Delta land vulnerable to serious flooding could expand by 50 per cent this century if ocean levels increase as expected under moderate climate change scenarios, the study projects.

Worst hit will be Asia, but heavily populated and farmed deltas on every continent except Australia and Antarctica are in peril, it says.

On a five-tier scale, three of the 11 deltas in the highest-risk category are in China: The Yellow River delta in the north, the Yangtze River delta near Shanghai, and the Pearl River Delta next to Guangzhou.

The Nile in Egypt, the Chao Phraya in Thailand and the Rhone River delta in France are also in the top tier of danger.

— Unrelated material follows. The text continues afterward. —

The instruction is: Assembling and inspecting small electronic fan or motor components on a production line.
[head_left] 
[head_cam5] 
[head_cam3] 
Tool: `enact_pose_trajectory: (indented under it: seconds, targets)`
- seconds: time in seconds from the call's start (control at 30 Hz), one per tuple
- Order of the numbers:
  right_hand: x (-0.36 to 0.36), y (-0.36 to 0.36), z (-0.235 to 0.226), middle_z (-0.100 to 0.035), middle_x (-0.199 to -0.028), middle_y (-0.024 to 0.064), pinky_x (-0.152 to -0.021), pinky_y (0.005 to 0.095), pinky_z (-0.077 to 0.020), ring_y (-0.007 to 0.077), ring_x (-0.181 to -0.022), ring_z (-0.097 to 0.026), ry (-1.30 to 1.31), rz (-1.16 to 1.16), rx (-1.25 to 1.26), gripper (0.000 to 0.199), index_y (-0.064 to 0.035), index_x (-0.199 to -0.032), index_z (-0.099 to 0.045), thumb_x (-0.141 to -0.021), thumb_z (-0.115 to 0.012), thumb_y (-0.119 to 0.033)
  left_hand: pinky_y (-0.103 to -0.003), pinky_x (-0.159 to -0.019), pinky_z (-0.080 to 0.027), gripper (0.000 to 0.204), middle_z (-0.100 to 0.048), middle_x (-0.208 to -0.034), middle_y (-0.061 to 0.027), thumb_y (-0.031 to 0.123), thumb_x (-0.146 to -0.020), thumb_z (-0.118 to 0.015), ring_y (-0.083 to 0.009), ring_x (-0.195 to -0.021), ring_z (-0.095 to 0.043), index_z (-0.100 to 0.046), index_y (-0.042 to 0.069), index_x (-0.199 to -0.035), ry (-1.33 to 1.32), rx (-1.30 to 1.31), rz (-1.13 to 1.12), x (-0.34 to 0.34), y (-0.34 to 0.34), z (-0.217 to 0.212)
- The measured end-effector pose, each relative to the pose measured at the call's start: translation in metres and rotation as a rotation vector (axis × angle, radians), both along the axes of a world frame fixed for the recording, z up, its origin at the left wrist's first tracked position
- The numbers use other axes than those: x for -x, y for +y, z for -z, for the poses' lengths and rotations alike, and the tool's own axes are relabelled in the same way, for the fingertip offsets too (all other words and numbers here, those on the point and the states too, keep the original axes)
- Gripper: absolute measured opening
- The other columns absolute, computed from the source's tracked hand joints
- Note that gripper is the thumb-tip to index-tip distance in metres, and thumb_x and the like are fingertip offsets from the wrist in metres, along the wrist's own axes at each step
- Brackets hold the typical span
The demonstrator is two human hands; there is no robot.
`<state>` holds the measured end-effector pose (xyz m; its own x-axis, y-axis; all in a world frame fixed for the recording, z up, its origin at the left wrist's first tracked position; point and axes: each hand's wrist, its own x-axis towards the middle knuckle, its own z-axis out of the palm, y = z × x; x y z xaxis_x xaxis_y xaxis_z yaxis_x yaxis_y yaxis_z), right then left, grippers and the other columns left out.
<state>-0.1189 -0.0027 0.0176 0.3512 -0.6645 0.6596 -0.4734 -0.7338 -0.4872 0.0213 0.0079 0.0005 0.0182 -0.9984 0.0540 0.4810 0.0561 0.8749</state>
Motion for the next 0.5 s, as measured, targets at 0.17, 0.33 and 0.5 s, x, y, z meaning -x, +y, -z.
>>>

Just below these in vulnerability are seven other highly-populated deltas, including the Ganges in Bangladesh, the Irrawaddy in Myanmar (Burma), the Mekong in Vietnam and the Mississippi in the US.

These flood plains and others all face a double-barrelled threat, reports the study, published in the journal Nature Geoscience.

On the one side, a range of human activity - especially over the last half-century - has caused many delta regions to subside.

Without human interference, deltas naturally accumulate sediment as rivers swell and spread over vast areas of land.

But upstream damming and river diversions have held back the layers that would normally build up.

Intensive subsurface mining has also contributed mightily to the problem, notes the study, led by James Syvitski of the Institute of Arctic and Alpine Research at the University of Colorado.